Directions. Where in the data below does the word "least" appear? Copy each line that holds it.

Records drawn from a dataset
◆ ◆ ◆ ◆ ◆ ◆ ◆

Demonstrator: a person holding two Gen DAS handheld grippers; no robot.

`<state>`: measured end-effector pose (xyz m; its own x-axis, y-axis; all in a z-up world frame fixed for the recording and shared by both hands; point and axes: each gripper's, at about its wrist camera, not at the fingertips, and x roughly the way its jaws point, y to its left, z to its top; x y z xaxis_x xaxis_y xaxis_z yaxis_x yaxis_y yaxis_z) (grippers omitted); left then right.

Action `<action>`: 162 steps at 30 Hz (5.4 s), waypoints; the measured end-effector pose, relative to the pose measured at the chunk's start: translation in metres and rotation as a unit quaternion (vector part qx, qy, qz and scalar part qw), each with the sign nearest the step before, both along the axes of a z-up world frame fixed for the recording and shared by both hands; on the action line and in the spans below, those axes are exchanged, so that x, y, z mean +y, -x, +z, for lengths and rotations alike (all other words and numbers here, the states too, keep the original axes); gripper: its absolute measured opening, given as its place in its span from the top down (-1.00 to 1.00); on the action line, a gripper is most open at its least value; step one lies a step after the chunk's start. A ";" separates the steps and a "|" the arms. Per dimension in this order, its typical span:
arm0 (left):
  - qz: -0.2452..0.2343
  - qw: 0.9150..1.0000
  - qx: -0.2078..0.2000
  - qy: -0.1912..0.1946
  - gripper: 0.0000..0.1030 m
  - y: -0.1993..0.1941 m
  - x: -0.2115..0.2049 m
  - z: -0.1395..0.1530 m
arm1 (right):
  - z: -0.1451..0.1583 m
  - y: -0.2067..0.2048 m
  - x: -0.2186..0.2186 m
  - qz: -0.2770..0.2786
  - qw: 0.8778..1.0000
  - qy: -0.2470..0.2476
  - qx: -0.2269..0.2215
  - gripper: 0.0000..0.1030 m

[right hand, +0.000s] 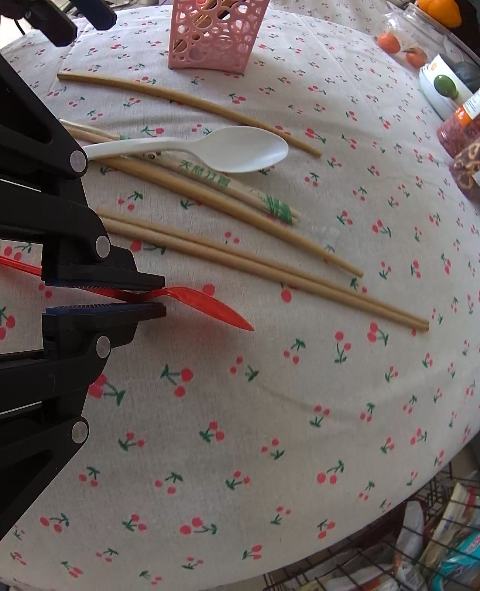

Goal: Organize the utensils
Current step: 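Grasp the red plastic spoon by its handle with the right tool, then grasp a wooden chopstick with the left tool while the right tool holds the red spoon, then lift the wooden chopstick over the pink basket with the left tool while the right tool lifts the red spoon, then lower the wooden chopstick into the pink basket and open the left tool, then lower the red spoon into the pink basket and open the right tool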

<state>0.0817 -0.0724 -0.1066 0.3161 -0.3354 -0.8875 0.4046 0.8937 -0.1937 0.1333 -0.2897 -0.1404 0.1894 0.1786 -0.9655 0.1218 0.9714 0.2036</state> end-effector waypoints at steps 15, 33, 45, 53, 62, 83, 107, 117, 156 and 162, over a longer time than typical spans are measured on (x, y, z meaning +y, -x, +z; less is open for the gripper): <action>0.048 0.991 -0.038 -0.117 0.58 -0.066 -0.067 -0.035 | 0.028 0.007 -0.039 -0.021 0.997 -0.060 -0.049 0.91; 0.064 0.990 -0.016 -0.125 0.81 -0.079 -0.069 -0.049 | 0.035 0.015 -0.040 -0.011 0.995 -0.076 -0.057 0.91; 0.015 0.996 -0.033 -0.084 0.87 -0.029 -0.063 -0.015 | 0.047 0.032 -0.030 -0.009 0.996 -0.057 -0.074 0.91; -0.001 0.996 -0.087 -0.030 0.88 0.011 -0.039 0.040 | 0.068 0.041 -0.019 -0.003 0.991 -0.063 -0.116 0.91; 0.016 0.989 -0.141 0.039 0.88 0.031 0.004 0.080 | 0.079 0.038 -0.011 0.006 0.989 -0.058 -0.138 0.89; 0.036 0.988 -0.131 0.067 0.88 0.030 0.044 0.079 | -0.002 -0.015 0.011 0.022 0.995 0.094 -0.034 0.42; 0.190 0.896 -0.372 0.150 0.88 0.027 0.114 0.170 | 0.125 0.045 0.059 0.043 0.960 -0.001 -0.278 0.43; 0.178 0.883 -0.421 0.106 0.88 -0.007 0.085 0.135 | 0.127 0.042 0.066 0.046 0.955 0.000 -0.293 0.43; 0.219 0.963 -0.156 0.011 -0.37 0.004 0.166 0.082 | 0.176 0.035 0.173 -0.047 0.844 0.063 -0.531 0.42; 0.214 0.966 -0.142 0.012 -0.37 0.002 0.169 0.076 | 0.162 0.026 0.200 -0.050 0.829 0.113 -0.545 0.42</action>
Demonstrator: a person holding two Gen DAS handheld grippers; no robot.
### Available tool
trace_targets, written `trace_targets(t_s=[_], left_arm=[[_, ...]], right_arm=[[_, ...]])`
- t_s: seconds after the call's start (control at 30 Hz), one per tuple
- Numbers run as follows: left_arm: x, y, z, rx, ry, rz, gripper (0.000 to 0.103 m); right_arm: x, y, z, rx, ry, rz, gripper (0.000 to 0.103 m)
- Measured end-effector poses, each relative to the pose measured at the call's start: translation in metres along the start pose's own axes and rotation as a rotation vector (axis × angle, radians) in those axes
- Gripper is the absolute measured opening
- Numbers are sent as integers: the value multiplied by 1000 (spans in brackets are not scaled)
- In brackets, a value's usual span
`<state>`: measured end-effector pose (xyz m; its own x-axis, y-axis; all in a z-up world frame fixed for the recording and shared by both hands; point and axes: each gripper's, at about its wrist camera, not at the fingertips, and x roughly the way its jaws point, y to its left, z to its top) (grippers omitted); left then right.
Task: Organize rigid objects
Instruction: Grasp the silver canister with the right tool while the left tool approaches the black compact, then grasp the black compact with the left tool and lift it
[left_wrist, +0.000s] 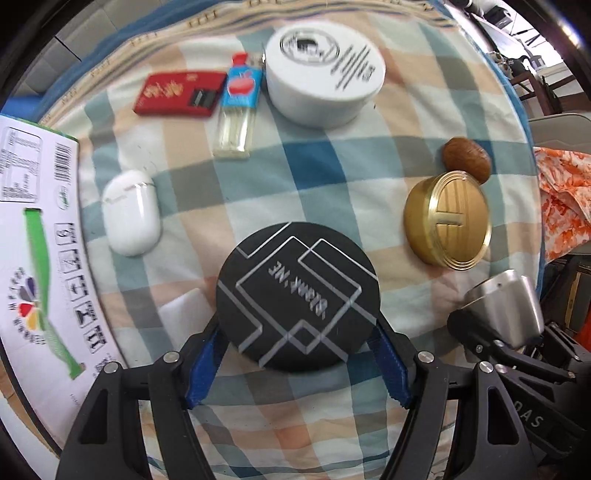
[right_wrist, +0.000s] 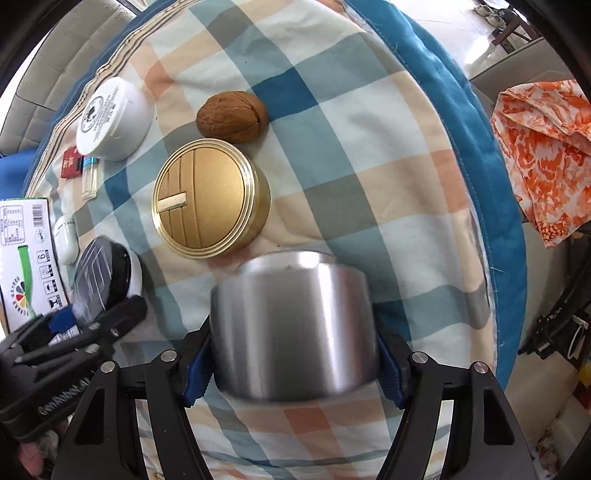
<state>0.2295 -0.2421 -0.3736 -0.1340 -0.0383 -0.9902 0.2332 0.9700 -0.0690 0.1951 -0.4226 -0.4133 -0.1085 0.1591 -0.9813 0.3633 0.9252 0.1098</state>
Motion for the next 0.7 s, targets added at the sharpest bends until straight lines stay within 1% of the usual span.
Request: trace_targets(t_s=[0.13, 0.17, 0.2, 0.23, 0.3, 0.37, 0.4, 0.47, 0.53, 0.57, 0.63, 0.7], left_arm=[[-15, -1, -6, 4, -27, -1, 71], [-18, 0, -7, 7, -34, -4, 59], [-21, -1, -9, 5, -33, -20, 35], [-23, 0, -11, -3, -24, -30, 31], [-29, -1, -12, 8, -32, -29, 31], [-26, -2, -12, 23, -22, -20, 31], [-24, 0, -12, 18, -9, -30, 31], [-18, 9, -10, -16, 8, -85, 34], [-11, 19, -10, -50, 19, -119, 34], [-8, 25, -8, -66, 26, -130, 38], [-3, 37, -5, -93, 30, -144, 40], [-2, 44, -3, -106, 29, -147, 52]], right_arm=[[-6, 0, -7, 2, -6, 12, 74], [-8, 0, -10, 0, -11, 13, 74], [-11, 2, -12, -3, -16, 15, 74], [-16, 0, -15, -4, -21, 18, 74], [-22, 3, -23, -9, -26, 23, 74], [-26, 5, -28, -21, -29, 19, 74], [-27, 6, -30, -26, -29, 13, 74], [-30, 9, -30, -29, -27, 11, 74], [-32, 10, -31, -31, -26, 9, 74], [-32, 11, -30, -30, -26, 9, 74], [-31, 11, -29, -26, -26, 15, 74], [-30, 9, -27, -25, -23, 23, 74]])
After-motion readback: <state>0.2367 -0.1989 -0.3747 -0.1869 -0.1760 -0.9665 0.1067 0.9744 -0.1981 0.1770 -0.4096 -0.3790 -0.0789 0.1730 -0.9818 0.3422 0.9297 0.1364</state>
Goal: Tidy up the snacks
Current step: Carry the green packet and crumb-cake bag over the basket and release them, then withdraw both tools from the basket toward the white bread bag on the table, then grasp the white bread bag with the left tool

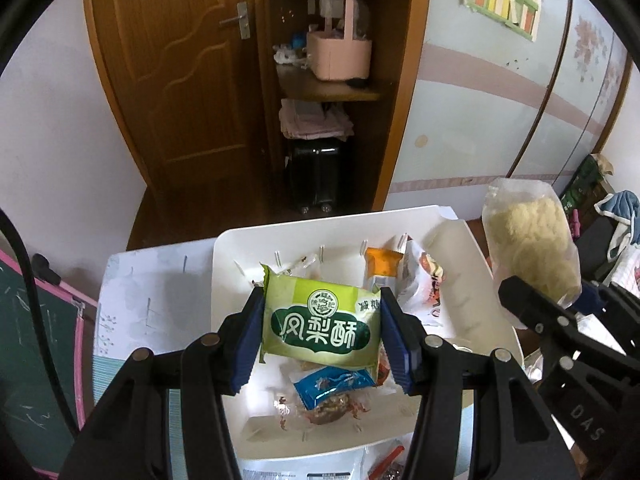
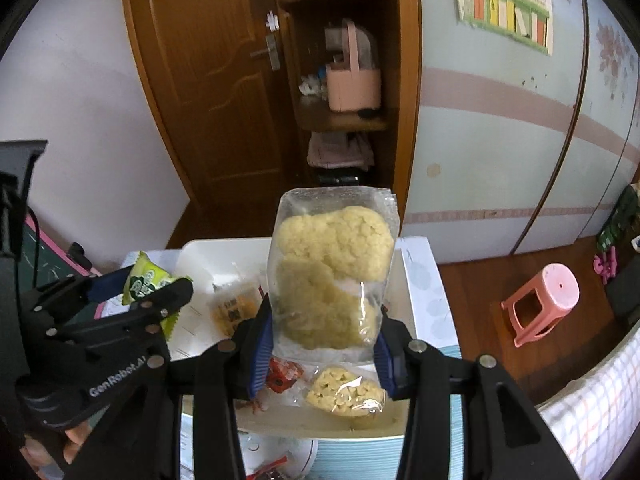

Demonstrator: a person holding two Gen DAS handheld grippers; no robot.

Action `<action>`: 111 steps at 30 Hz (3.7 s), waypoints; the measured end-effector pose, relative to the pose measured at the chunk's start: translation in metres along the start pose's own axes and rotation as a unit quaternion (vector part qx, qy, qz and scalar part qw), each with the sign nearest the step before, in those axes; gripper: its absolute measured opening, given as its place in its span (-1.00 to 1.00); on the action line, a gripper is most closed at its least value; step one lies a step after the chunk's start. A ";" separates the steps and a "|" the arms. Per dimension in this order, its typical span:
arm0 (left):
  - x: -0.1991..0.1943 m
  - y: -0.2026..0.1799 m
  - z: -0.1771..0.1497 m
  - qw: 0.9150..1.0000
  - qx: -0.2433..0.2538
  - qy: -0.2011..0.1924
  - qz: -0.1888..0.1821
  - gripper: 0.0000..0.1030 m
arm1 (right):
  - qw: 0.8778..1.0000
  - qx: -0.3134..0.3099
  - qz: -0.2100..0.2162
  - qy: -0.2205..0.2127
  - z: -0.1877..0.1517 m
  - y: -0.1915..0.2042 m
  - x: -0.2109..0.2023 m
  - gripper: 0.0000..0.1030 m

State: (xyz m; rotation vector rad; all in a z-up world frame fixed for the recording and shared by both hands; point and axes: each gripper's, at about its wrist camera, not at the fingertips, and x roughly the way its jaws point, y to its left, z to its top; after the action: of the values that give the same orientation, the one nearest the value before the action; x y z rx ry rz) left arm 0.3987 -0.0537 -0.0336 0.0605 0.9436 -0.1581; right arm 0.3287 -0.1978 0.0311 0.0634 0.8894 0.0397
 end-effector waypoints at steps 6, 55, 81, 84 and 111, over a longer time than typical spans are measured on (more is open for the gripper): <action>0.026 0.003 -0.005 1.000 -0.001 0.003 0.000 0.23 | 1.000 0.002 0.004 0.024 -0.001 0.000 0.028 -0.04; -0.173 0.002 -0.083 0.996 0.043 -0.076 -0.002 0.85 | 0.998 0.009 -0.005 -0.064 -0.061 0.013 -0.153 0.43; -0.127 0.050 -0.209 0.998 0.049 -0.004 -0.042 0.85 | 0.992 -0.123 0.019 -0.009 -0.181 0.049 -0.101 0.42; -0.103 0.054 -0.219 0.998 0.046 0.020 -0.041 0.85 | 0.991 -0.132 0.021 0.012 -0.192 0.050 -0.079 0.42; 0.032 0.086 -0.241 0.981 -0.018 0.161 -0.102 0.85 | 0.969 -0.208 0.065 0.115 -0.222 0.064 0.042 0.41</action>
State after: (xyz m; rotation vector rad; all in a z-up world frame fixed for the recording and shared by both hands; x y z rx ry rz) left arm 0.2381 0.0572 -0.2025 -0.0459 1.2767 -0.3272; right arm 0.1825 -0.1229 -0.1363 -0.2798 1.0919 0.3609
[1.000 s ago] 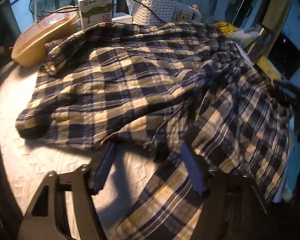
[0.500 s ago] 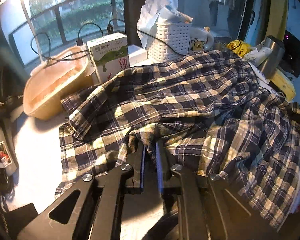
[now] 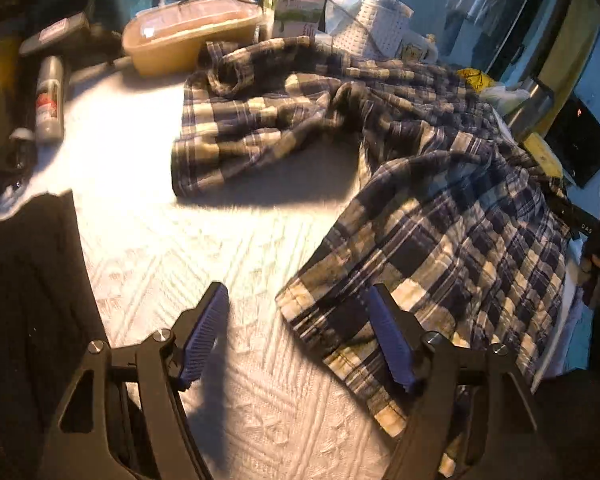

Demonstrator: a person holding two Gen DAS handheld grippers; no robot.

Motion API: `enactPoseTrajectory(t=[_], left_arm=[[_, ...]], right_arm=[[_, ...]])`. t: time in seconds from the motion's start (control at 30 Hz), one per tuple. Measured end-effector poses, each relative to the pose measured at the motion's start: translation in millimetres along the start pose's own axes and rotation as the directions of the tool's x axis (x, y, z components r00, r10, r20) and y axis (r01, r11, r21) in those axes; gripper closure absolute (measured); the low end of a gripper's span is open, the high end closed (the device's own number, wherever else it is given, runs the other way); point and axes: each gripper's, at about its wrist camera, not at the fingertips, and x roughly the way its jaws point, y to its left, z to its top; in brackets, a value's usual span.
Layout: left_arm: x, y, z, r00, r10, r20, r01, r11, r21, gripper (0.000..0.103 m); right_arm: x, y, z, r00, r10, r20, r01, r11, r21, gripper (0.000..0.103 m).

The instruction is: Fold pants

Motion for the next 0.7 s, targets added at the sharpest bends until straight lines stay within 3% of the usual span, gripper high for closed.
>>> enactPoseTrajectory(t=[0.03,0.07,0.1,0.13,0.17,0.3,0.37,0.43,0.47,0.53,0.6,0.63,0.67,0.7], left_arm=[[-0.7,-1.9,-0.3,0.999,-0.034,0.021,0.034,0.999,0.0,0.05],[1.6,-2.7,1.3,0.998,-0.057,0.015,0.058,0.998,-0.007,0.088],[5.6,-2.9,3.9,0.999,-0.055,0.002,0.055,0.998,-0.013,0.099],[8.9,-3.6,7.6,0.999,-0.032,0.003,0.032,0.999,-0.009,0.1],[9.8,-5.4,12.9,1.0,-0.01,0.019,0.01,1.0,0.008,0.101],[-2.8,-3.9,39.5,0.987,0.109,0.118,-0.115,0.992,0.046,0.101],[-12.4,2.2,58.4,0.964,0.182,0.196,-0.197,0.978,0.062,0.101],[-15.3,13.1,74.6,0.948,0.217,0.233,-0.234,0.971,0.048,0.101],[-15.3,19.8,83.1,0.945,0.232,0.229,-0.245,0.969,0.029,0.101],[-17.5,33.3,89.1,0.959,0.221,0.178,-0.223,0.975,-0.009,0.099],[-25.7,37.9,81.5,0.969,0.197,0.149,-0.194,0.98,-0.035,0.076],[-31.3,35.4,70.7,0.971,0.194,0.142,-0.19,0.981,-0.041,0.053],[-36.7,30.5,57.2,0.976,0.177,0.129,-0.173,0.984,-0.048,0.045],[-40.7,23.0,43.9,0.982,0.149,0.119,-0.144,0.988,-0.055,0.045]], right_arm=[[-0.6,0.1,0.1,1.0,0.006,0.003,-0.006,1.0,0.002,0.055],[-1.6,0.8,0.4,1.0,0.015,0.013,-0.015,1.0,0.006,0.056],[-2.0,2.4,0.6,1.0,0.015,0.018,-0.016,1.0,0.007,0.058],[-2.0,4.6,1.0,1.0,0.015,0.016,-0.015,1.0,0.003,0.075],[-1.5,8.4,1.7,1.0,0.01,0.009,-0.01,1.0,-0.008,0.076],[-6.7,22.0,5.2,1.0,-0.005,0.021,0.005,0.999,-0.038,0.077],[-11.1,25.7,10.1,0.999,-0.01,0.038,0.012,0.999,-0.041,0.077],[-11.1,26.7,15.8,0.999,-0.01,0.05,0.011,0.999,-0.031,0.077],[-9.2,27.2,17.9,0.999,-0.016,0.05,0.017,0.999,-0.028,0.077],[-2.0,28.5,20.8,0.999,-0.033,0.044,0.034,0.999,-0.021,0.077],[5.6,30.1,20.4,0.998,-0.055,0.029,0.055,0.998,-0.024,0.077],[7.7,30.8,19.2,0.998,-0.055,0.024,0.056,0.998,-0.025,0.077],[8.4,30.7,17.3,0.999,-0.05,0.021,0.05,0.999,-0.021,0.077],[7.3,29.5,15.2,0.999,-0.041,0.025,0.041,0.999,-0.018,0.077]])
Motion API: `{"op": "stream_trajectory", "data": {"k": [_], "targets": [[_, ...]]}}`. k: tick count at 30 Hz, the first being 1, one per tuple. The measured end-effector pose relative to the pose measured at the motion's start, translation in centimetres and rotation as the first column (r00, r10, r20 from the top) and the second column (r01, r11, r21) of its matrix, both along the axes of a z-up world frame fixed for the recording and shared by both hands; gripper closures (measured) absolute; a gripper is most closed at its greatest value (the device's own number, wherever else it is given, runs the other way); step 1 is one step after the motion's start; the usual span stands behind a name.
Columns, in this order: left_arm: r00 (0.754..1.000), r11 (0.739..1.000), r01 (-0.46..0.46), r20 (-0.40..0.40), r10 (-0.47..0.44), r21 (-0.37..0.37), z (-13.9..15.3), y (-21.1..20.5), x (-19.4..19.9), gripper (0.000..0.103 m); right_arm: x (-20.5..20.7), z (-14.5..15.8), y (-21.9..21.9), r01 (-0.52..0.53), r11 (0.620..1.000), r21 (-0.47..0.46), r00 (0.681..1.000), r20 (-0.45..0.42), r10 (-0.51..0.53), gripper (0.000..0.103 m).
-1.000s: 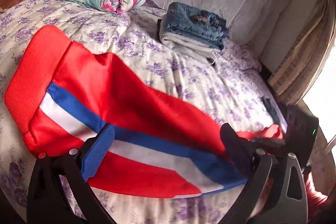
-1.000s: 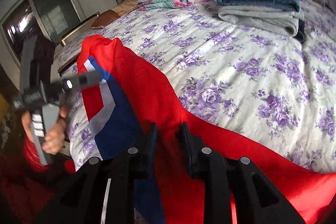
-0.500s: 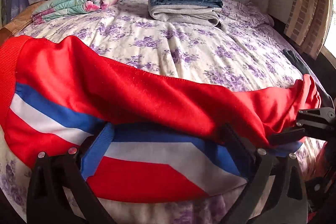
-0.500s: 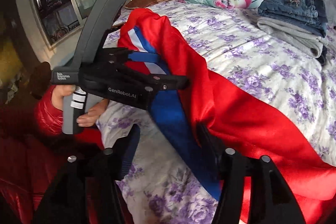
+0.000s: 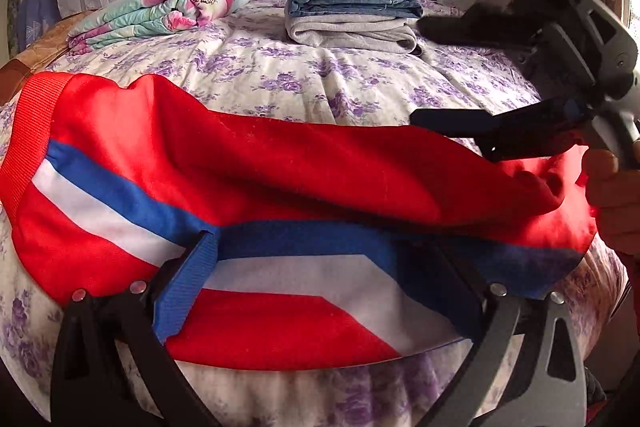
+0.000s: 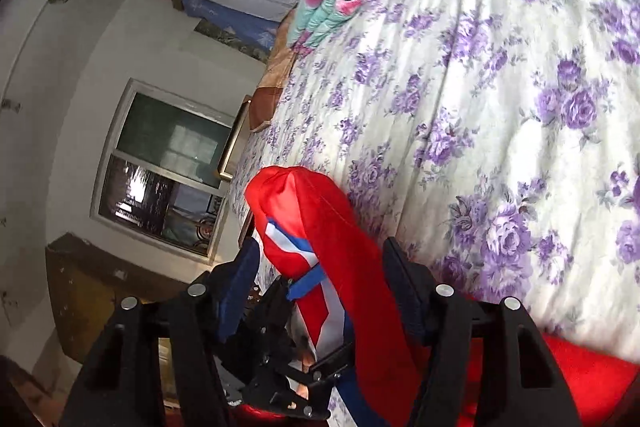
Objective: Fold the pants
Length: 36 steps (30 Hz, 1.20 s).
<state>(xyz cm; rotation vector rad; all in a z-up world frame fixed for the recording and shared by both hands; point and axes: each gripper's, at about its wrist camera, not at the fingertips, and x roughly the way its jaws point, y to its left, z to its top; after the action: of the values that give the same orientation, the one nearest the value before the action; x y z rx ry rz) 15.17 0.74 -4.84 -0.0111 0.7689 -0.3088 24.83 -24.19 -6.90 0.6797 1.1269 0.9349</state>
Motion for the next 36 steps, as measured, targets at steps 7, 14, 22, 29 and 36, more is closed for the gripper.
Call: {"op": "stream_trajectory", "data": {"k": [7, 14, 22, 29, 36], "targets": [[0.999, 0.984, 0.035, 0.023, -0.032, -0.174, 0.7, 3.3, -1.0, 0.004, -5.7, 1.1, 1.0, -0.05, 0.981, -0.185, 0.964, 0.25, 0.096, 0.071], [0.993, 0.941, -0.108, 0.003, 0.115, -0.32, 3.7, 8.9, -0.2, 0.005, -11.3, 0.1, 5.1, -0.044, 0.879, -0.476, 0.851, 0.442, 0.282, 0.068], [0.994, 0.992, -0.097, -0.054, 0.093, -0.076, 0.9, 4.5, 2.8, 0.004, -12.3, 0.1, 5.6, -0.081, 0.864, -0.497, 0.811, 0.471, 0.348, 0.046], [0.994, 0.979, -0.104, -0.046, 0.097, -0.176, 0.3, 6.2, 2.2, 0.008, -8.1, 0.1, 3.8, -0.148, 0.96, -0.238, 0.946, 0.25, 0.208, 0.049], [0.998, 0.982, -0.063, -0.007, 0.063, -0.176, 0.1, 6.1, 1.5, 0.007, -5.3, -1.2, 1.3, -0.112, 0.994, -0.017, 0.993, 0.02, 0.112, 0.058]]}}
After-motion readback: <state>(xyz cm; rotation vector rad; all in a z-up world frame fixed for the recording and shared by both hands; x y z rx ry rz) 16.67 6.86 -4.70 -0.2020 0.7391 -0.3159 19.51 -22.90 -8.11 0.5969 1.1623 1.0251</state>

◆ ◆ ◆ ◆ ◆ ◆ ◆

Solution to this problem.
Action `<action>`: 162 steps at 30 Hz (5.4 s), waypoints; the measured end-effector pose, relative to the pose measured at the chunk's start: translation in metres and rotation as a unit quaternion (vector part qx, qy, qz and scalar part qw), each with the sign nearest the step before, both along the axes of a z-up world frame fixed for the recording and shared by both hands; on the action line and in the spans below, those axes are exchanged, so that x, y, z mean +y, -x, +z, for lengths and rotations alike (all other words and numbers here, the states too, keep the original axes); gripper: its absolute measured opening, given as its place in its span from the top down (-1.00 to 1.00); on the action line, a gripper is most open at its least value; step one lies a step after the chunk's start. A ";" separates the steps and a "|" the arms. Per dimension in this order, its typical span:
Action `<action>`: 111 steps at 30 Hz (3.7 s), waypoints; the measured end-effector pose, relative to the pose measured at the chunk's start: translation in metres along the start pose's own axes and rotation as a unit quaternion (vector part qx, qy, qz and scalar part qw), each with the sign nearest the step before, in those axes; gripper: its absolute measured opening, given as its place in its span (-1.00 to 1.00); on the action line, a gripper is most closed at its least value; step one lies a step after the chunk's start. A ";" separates the steps and a "|" the arms. Per dimension in this order, its typical span:

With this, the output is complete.